Tuesday, 5 July 2016

Minimal moths in the middle of nowhere...

It`s `BSBI Week` at Glynhir, the annual get-together of botanists to help with recording of plants for the latest distribution atlas and to learn identification skills at the same time. As I had intended to visit Cwm Twrch this year, I volunteered to search for bog orchid at a site where Graham Motley and I had discovered it back in 1998; intermediate sundew was also sought, at a different location - Cors Helyg at Rhosaman, where I had found it a quarter-century ago but which had not been seen since, in spite of searching by others.
Accompanied by Rob Shaw (late of the Records Centre at Whitland but now living back home in England), I was able to rapidly re-find the intermediate sundew, remembering it grew on a flushed slope rather than the boggy basin mire where the round-leaved sundew was common. We failed however, after much careful searching, to find the diminutive bog orchid, in spite of very careful inspection of the flush in Cwm Twrch where it was last seen.
The effort took a lot of laborious trekking across many very wet and very `sinky` extensive cotton-grass flushes, as we approached Cwm Twrch by a presumed `easier` route from the west. It was a hard, tiring slog, in heavy wellies, of just under 4 miles all told, with additional climbing of rock scree areas also involved.
Obviously, I was after moths too, but apart from Glyphipterix thrasonella in every wet, rushy area, only a few grass-moths (to be det. later) and brown china-marks were seen, the latter in the Cors Helyg boggy mire. Hardly a `star day` for moths!

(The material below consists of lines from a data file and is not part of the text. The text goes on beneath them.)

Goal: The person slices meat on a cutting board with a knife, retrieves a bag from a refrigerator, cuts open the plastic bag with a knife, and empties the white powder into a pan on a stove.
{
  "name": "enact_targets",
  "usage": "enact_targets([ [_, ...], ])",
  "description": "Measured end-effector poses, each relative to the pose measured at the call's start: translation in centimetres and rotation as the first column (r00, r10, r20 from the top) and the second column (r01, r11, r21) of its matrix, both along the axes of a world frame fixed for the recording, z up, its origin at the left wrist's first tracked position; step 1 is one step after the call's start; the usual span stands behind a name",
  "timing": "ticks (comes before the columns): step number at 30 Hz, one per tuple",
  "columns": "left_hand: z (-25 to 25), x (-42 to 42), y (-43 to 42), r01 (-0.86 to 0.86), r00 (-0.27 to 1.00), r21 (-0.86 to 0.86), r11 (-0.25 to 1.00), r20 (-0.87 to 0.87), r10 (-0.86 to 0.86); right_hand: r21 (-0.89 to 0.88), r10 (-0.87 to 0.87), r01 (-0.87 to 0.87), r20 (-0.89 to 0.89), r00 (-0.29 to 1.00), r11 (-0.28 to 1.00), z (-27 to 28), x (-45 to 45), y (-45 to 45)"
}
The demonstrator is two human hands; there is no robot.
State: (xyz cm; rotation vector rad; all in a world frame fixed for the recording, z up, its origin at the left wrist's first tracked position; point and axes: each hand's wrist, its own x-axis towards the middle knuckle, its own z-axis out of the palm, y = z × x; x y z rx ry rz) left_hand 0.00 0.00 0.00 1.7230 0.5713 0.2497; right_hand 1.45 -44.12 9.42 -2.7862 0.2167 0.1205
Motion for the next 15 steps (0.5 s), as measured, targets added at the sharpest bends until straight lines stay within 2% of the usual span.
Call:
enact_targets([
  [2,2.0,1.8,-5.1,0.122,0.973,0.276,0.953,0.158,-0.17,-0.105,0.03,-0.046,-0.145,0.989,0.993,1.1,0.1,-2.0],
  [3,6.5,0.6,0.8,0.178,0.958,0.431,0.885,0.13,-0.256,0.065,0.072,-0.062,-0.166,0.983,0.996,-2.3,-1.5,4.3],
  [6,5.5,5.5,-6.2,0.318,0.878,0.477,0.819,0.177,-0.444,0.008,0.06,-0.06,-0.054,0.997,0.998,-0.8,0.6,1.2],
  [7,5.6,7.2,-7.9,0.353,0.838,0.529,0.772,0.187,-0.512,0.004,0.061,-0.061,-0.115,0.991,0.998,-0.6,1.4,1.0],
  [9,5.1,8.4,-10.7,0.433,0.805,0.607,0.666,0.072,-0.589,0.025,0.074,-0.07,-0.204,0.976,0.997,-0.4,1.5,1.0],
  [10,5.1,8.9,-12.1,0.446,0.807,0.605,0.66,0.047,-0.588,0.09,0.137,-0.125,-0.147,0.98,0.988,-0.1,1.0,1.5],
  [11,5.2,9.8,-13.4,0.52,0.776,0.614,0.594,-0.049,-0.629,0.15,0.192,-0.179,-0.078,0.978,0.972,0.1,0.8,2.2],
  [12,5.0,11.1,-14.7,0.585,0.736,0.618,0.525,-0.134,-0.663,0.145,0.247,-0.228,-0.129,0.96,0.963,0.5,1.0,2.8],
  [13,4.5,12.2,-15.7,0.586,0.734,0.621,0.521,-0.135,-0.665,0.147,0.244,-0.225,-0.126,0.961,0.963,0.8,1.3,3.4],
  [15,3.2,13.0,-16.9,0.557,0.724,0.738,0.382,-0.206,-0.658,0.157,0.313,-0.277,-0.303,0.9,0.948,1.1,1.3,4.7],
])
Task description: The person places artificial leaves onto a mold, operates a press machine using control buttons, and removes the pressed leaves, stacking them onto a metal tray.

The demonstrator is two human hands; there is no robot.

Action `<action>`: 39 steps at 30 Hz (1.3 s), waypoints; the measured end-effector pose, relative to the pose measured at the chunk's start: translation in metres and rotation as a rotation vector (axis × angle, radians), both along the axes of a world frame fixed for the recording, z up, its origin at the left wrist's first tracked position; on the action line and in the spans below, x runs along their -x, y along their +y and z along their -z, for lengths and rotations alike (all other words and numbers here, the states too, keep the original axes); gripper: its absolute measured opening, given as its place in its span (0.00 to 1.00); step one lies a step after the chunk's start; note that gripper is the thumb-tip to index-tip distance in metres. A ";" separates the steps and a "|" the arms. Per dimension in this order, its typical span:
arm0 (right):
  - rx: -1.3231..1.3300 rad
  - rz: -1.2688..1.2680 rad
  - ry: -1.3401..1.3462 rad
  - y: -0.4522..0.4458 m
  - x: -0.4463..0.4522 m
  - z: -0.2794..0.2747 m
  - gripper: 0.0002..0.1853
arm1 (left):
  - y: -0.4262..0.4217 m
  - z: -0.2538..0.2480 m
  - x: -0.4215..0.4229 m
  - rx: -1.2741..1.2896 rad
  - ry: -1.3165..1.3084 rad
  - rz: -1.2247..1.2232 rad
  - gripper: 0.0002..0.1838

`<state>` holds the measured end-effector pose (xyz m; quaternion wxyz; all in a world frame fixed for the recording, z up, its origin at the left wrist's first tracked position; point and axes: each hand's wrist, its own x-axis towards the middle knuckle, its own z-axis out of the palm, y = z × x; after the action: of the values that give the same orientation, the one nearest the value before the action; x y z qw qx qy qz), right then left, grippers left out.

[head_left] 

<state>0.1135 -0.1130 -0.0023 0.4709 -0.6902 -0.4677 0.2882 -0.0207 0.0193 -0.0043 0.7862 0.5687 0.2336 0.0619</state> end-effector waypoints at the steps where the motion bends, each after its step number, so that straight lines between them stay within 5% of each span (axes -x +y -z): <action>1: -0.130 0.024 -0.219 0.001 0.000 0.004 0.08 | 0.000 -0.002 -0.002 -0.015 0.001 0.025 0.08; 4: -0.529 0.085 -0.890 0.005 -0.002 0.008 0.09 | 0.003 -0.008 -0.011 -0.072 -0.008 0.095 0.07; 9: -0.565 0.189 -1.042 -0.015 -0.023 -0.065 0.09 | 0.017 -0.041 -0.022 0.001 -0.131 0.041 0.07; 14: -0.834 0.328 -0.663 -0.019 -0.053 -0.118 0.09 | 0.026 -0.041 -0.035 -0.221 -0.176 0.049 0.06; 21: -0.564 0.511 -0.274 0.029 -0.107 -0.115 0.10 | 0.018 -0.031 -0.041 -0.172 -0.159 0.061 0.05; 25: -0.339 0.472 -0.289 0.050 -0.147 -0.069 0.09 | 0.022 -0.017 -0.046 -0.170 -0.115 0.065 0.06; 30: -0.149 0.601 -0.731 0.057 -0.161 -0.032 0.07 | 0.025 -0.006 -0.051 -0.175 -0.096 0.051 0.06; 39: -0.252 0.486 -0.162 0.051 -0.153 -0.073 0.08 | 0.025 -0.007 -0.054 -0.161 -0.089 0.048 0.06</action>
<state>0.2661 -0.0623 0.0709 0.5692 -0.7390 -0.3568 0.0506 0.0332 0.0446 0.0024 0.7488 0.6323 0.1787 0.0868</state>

Above: looking northwards into the bleak, acidic `core` of Mynydd Du, with the upper reaches of the Afon Twrch in view. Scarce crowberry plants in the foreground (of which plenty grows on these quartzitic scree slopes). I was on the `look out` for upland moths - but none!

6 comments:

  1. That was a good yomp, Ian! If the hill top above the scree line at the extreme right of your photo is at SN784178, that is the most remote top anywhere on the mainland of Wales (measured as the greatest distance from any metalled road). I tried to get up there last year from Cwmllwyd, but was stopped short 250 metres from the top by the Afon Twrch in spate!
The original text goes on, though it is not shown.